The hero is a guy called Jean Diaz. He’s a wounded soldier poet and he goes crazy, he begins to lose his mind, as so many people did, after all that in World War One, and he escapes from a mental hospital, and he goes back to his village, and he brings all the villagers together, and he tells them about a dream that he’s had in the asylum. And in the dream, in the movie, you see a battlefield graveyard with all the crosses, they’re all there, and they’re all askew, and a big black cloud comes up behind the village graveyard, in the movie, and magically these ghost-like figures emerge from the grave with tattered bandages, missing arms — their bandages begin to unravel around their head.

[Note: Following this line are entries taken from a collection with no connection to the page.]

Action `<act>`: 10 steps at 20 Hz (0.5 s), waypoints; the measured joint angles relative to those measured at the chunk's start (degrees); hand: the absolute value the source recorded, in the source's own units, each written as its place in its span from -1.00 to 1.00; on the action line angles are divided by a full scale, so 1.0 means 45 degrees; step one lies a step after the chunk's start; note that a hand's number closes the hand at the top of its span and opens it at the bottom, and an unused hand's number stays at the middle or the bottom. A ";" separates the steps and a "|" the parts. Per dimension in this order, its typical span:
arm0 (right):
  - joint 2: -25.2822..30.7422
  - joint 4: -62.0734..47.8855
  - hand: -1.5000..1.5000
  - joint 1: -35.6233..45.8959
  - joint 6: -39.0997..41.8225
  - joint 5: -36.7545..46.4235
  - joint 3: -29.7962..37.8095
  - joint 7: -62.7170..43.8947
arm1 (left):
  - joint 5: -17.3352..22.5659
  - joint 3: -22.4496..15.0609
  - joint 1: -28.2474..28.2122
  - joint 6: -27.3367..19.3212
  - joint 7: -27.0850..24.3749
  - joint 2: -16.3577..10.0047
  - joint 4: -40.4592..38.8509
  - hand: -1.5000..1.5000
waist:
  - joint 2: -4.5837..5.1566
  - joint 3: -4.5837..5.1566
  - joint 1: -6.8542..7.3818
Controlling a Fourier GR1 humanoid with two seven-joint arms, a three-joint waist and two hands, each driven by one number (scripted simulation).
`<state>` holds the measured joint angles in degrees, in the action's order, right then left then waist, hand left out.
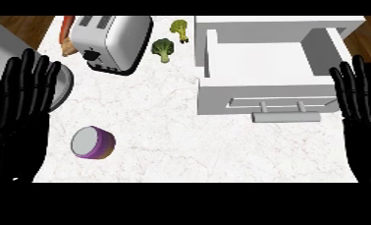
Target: Pick up the can, place it into the drawer and close the drawer
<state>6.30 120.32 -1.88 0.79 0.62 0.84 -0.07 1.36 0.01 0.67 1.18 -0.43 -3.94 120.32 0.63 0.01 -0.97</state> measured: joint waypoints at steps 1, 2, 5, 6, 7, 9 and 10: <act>-0.0024 -0.0015 -1.00 0.0085 -0.0008 0.0000 0.0011 -0.0070 | 0.0172 0.0021 0.0010 0.0192 -0.0046 -0.0055 -0.0105 -1.00 | -0.0031 -0.0002 0.0044; -0.0087 0.0016 -1.00 -0.0068 0.0030 0.0011 -0.0061 0.0057 | 0.0600 0.0205 -0.0034 0.0559 -0.0035 -0.0274 -0.0031 -1.00 | -0.0058 0.0000 0.0083; -0.0075 0.0032 -1.00 0.0294 0.0045 -0.0216 0.0015 -0.0332 | 0.2217 0.0607 -0.0708 0.2173 -0.0447 -0.0997 0.0099 -1.00 | -0.0113 0.0009 0.0242; -0.0132 0.0165 -1.00 0.0100 0.0121 -0.0264 -0.0115 -0.0283 | 0.2853 0.0779 -0.0978 0.2818 -0.0588 -0.1310 0.0163 -1.00 | -0.0134 0.0013 0.0266; -0.0256 -0.0046 -1.00 -0.0051 -0.0170 -0.0188 0.0055 -0.0585 | 0.2887 0.0746 -0.1359 0.3063 -0.0217 -0.1587 -0.0014 -1.00 | -0.0117 0.0016 0.0295; -0.0385 -0.0137 -1.00 -0.0414 -0.0591 -0.0175 0.0409 -0.1220 | 0.3191 0.0920 -0.2128 0.3630 0.0376 -0.2200 -0.0218 -1.00 | -0.0127 0.0012 0.0312; -0.0409 -0.0080 -1.00 -0.0585 -0.0744 -0.0154 0.0523 -0.1571 | 0.3494 0.1164 -0.2420 0.3897 0.0634 -0.2524 -0.0217 -1.00 | -0.0138 0.0011 0.0317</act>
<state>4.46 119.96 -4.52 -2.55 -0.07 3.20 -7.14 17.08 5.25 -10.22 18.71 2.42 -15.29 119.34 0.01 0.06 0.46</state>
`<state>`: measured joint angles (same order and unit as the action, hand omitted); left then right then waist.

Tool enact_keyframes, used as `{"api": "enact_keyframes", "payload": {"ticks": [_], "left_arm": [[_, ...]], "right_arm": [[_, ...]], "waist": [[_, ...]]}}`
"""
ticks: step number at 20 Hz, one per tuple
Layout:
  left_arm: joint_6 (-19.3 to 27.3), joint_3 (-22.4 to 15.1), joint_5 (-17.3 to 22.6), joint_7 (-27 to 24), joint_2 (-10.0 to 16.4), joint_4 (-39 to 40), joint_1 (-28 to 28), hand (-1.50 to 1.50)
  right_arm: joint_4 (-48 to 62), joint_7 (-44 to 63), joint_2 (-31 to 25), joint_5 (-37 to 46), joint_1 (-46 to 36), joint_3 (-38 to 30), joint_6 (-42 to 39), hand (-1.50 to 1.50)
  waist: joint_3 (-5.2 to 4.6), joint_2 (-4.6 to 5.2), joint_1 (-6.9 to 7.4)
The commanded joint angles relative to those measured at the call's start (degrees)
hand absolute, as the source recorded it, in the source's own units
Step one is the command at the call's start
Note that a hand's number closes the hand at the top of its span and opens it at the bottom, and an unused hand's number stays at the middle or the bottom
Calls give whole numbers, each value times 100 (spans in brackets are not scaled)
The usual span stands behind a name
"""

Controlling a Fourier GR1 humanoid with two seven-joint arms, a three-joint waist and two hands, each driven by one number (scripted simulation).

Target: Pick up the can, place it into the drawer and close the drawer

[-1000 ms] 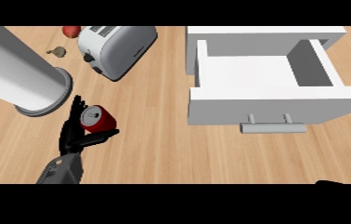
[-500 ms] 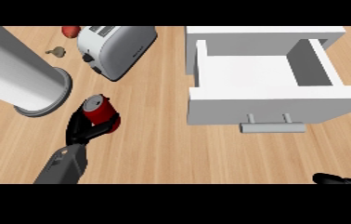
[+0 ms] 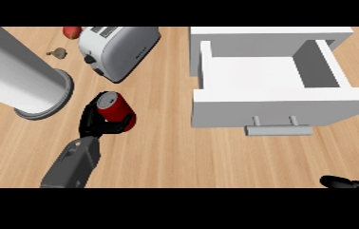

And some are blind, they’ve lost their sight, and some are coughing out their lungs from the poison gas. And they leave the battlefield and they go back to their own villages to see if the sacrifices have been worth it.

And what they find is what Jay calls the pettiness of civilian life, the black-marketing, the profiteering. Their wives have been sleeping around. Things aren’t the way they should be, whereas they have suffered. But they come back, they’re alive again but they’re really dead. And their appearance so terrifies the villagers that they decide to mend their ways and to become better people, better people. And so these ghost-like figures and their bandages, they march back to the cemetery and they go back into their graves, and it’s all over. But what’s really interesting about it is that some of the soldiers who were on leave at that time, en permission, were used as extras in the movie, and you can identify them — someone who has lost his arm really, it’s not a fake missing arm, it’s a real one.

And some of them who were there, in the movie, go back to the war and are killed, they die real deaths, in their graves, with their tattered bandages. And it’s as if art and reality have merged. And that’s an important theme in all of this because there’s no war, no more powerful moment, in history, that has brought us such great literature and all of this. And there’s no war like this ever that unleashed so many demons into the world, and it’s some of those demons that we will now next turn but not today. Good luck on the midterm, have a great weekend. Rock and roll.